● Instructions to follow: Quote word for word from the line holding "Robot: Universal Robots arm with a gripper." to the last line below, including both, and omit any pictures.
++++++++++
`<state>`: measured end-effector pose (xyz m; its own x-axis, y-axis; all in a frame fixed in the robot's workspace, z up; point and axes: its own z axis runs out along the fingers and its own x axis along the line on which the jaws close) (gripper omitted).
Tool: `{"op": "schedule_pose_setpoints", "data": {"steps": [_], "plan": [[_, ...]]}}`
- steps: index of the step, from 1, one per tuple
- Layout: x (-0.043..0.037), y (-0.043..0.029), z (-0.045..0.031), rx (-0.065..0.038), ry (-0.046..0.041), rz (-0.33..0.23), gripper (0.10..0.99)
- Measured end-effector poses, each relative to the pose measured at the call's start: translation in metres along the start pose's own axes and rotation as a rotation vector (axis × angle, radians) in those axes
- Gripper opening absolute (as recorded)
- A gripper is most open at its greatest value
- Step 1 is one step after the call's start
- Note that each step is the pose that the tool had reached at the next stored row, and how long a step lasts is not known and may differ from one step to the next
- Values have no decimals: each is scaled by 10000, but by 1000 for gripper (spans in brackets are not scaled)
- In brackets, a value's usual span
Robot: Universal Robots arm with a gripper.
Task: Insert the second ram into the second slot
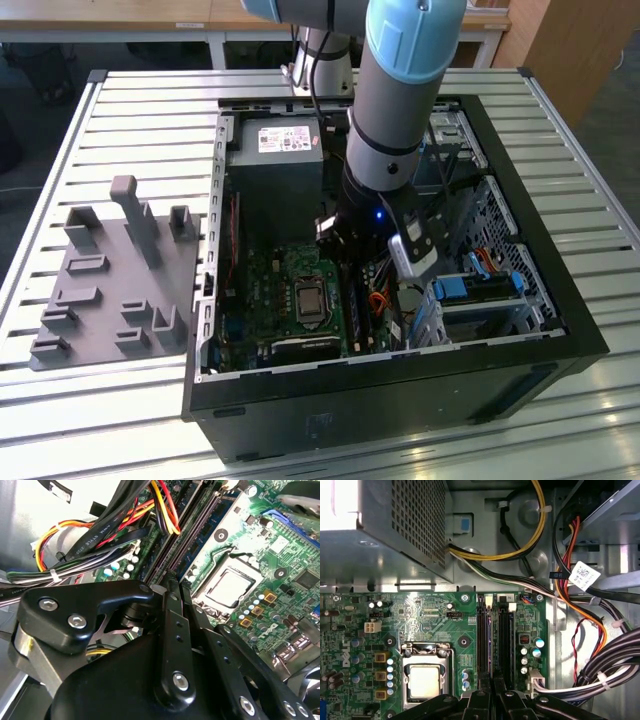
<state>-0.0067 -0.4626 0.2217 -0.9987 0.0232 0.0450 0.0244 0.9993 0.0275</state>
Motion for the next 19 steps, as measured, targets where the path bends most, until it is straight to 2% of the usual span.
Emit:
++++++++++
● Output:
Robot: Universal Robots arm with a gripper.
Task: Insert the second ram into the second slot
<state>-0.0067 -0.4626 0.2217 -0.9987 0.0232 0.0450 0.0244 0.9993 0.0275</state>
Motion for the next 19 steps, as measured, targets where the path bends most, until it is straight to 2% of the usual span.
Emit:

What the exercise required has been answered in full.